Yo no le oculté nada. Le confesé claramente que su amigo Alfredo me gustaba. “Pero de eso a faltarte al respeto, hay mucho trecho”, le dije como para mantener su confianza en mí.
“No te preocupes, el día que quieras darte un desahogo con él, nomás dime para que me vaya al cine y los deje solos en la casa”, me contestó mirándome a los ojos con una seriedad que me hizo creer en su sinceridad. Por eso, con la mayor frescura, cuando Alfredo y yo nos dimos cuenta de que ya no podíamos aguantarnos más, le dije:
“Ahora sí, mi niño”, le dije al salir hacia mi trabajo, “¿qué te parece si esta tarde nos das chance, a Alfredo y a mí, de ver una película aquí, en la casa?”
No contestó, pero al volver de mi trabajo encontré, en la mesita de la sala, una botella de tequila con una nota: “Que la disfruten.”
Esa fue la primera vez.
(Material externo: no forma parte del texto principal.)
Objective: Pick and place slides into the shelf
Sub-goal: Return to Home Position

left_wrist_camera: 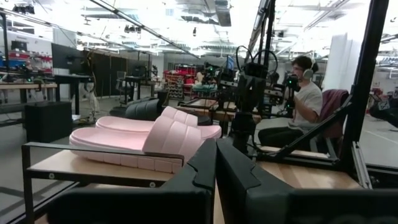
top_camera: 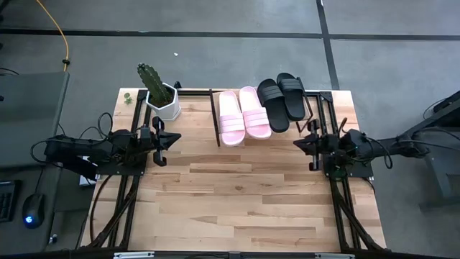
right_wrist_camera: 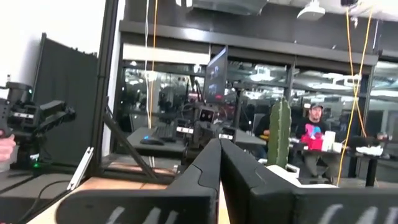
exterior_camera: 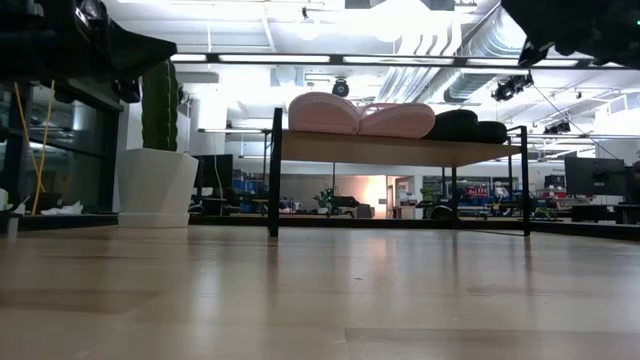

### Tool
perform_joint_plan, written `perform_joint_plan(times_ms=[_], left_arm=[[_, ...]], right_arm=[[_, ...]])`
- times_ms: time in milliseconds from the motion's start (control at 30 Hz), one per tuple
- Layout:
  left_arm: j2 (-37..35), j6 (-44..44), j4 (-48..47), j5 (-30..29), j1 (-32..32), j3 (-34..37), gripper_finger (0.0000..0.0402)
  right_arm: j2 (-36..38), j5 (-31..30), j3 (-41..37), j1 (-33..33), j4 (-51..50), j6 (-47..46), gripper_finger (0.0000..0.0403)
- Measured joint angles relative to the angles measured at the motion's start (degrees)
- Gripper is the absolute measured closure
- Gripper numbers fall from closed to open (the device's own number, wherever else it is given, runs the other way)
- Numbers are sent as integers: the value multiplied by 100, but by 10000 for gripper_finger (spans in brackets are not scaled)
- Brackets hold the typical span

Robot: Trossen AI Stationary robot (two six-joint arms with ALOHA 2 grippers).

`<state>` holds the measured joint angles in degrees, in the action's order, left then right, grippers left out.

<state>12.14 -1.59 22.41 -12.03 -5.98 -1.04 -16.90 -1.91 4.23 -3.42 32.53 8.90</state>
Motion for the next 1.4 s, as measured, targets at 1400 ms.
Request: perform_joint_plan(times_ms=[1400], left_arm=[[-2,-80,-205,109,2,0,401]], right_arm=[[1104,136,-367,-5,-461,229,403]])
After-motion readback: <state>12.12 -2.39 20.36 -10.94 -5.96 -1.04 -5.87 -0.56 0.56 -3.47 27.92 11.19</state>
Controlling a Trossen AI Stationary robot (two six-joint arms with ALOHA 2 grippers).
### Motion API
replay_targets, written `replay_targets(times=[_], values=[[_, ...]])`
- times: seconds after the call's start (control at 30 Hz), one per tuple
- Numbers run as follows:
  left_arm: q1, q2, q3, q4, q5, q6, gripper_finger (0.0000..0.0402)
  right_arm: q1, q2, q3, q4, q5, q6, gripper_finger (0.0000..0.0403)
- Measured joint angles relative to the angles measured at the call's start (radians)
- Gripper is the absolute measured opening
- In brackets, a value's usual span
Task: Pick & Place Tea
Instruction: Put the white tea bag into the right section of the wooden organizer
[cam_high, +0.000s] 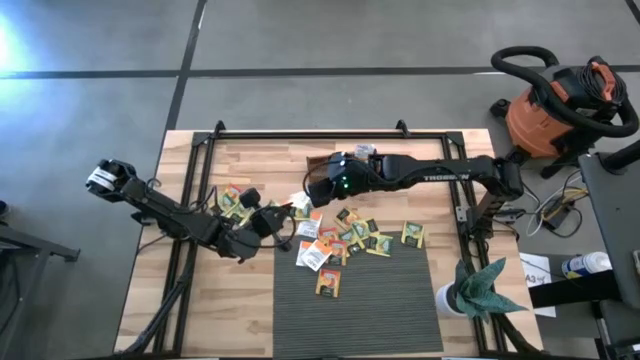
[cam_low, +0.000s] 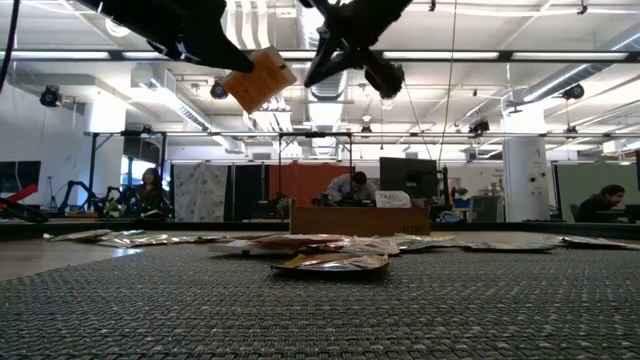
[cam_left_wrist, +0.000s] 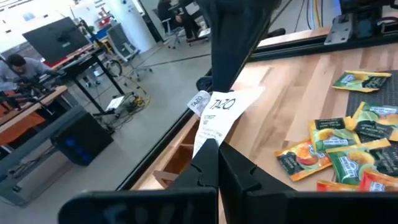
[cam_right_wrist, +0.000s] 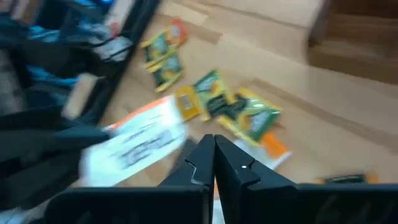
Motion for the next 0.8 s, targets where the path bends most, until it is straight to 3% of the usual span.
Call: replay_targets(times=[0.23,0.4,0.5,0.8], values=[[0.0,-0.002,0.0,-0.011,-0.091,-0.021,0.0,-0.004,-0.006,0.025,0.003,-0.006,-0.039,0.0013],[0.0,-0.02,0.0,-0.059,-0.095,-0.108,0.0,0.003,-0.021,0.025,0.001,-0.023,-0.133,0.004],[0.0,-0.023,0.0,-0.079,-0.145,-0.082,0.0,0.003,-0.036,0.027,0.003,-0.055,-0.13,0.0064],[0.003,-0.021,0.021,-0.064,-0.219,0.153,0.0,-0.015,-0.039,0.011,0.073,-0.072,0.172,0.0158]])
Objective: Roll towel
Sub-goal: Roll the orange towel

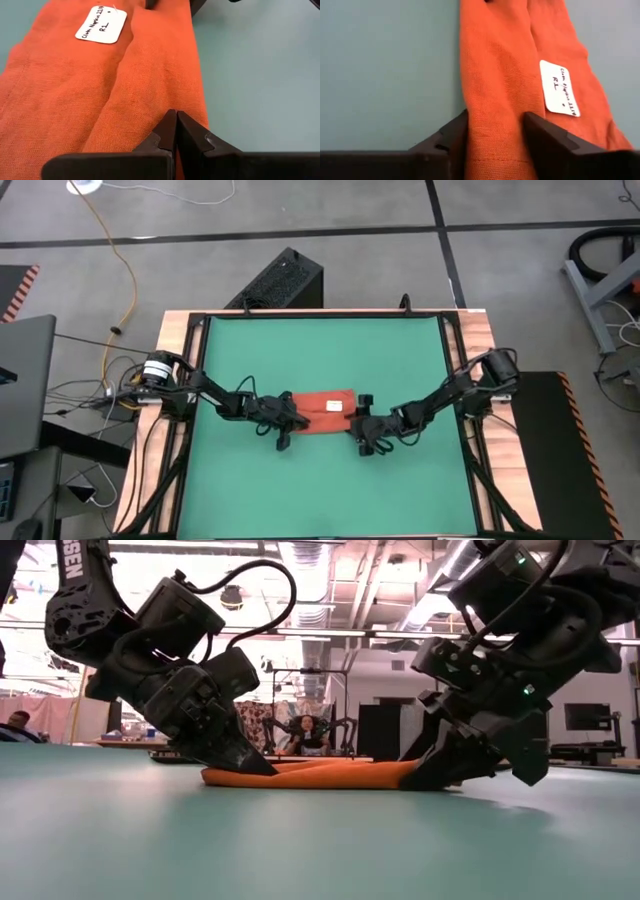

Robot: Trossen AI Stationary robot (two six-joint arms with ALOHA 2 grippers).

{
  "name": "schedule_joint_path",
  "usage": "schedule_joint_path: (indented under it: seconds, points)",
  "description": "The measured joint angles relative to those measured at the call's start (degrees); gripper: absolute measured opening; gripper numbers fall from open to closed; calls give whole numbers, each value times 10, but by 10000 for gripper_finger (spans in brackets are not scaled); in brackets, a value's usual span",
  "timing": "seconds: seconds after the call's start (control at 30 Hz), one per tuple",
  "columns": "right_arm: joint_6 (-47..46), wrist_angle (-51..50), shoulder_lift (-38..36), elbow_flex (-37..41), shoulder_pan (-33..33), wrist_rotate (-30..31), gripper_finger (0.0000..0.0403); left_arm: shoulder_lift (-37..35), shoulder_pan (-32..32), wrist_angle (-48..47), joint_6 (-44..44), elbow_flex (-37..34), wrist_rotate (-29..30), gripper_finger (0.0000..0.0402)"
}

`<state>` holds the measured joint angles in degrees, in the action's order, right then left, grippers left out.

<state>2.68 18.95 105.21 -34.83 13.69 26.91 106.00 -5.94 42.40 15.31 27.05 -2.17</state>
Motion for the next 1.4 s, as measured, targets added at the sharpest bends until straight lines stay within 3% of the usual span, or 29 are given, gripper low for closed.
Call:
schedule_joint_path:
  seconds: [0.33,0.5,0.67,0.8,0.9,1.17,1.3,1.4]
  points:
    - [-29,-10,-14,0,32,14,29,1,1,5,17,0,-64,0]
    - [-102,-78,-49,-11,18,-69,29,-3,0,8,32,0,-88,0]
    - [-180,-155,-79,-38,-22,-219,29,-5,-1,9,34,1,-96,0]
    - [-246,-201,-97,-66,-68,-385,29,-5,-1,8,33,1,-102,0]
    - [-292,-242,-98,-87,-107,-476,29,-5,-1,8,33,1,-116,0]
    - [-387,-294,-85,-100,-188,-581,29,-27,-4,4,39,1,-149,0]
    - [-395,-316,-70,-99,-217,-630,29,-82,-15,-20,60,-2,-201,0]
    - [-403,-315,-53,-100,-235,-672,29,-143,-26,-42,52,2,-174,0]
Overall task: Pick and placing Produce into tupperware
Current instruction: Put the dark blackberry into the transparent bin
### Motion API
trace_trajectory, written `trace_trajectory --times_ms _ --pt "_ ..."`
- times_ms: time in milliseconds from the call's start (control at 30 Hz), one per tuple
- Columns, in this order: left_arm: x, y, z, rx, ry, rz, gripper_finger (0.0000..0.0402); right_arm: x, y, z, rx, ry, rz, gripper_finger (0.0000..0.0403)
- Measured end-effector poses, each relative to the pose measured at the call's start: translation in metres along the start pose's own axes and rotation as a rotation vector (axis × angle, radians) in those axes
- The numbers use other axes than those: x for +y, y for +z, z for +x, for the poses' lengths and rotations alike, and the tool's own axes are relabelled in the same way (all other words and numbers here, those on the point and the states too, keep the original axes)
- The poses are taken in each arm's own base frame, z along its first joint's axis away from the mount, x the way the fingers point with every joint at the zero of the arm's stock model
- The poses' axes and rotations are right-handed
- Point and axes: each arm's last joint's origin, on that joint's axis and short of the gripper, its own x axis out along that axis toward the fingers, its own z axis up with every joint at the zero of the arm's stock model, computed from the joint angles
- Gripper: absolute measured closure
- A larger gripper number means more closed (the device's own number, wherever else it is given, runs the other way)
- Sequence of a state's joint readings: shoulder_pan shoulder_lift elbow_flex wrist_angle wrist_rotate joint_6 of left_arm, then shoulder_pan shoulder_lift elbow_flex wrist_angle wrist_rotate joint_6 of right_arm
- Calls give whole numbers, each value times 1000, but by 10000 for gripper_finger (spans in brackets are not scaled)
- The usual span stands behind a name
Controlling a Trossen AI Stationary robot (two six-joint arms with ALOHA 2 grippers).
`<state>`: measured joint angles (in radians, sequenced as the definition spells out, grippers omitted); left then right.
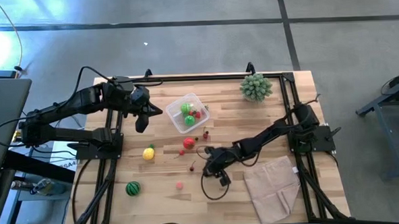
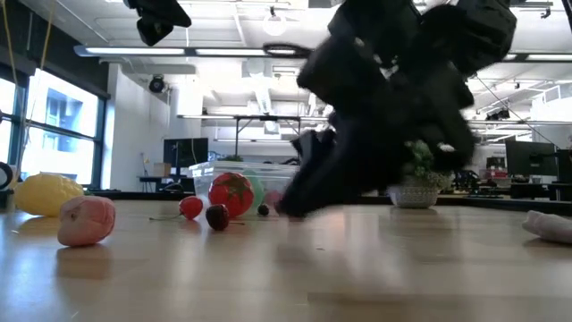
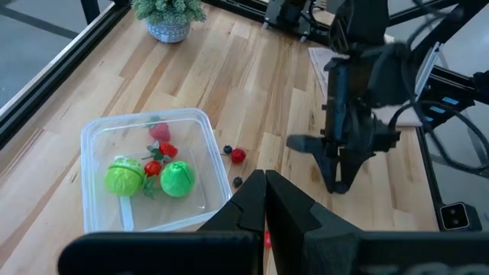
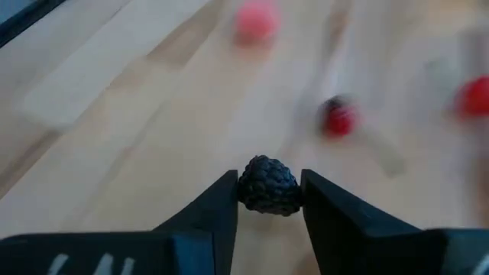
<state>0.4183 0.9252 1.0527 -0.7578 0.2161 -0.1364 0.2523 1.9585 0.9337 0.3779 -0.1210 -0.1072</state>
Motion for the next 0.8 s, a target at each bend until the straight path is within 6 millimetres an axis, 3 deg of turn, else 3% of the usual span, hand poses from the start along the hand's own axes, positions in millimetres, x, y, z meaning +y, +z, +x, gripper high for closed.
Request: trace_trajectory --times_ms 233,533,667,800 --pt "0 0 0 0 0 0 401 -35 28 -34 -121 -107 33 282" --pt "0 0 0 0 0 0 401 -111 68 -105 -294 -340 185 282" --pt "0 0 0 0 0 0 401 -147 89 -127 -218 -413 230 282" --pt "0 0 0 0 0 0 401 -178 98 -133 -83 -443 306 282"
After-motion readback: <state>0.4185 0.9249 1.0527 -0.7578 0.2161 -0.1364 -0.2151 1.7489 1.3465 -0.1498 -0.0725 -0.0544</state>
Las siguientes ocasiones en que Alfredo y yo nos poníamos de acuerdo, Manuel salía y nos dejaba una botella que disfrutábamos antes de entregarnos a la fuga inútil del placer. Pero, una tarde en que nos habíamos terminado la botella y estábamos, de plano, bien borrachos, Manuel regresó y nos encontró en paños menores, en la sala, bien eufóricos.
“Vente”, le dijo Alfredo con una sonrisa plena de descaro, “tómate una con nosotros, socio.”
Manuel aceptó y al poco rato se hallaba igual de borracho que nosotros. Entonces, entre plática y plática, cuando nos dimos cuenta nos hallábamos desnudos los tres y participando de las caricias intercambiadas que con espontaneidad nos dábamos. Incluso, me di cuenta de que ellos también se tocaban; pero, sobre todo, se interesaban en mí.
Esa fue la primera vez; pero vinieron muchas más que me fueron descubriendo al verdadero Alfredo. Sinceramente, con esas convivencias pude hacer comparaciones y yo me sentía mucho mejor con Manuel. Él es mucho más atento, más guapo y pues, tiene mejor carta de presentación que Alfredo. Por todo esto, fui deseando que mejor nos decidiéramos a separarnos y yo irme a vivir con él.
Un día me dijo Manuel: “¿Cuándo invitas a Alfredo a venir a la casa otra vez?”
“Pensaba decirte que mañana vendrá. ¿Cómo ves?”, le respondí con curiosidad por ver si ya estaba sintiendo celos.
“¡Perfecto!”, dijo con sincera emoción y se metió al baño.
Al siguiente día, cuando llegó Alfredo, mi marido aún no llegaba del trabajo; entonces, destapamos la botella y nos pusimos a tomar. Como dos horas después llegó Manuel, bien borracho, casi cayéndose, pero acompañado: llegó con él mi amiga Carmen, bien acaramelados y besándose.
Eso ya no me gustó. Yo sí sentí celos y me puse a la defensiva. Nada de lo que Carmen decía me gustaba y me mostré como una vieja agria, celosa e inconforme.
Seguramente, esa actitud no le gustó a nadie; cuando me di cuenta estaba sola con Alfredo, quien se había quedado dormido y roncaba estruendosamente, como nunca lo había hecho. Entonces, no sé si por el tequila que me había tomado, o porque de por sí su destino estaba escrito, tomé la botella que había quedado a la mitad y se la hice tomar. Medio despertó, pero yo seguí llenándole la panza de licor. Cuando le había vaciado el resto por la garganta, me fui a dormir y ahí lo dejé, medio desnudo, en la sala.
Al siguiente día, como era primero de mayo, me levanté a medio día; me dirigí a la sala y encontré a Manuel bien muerto. Llamé a la policía, llegaron con una ambulancia y se lo llevaron.
Los médicos del forense determinaron que murió por congestión alcohólica.
Así se cumplió su destino, de todos modos ya se lo había anunciado la cuacuana.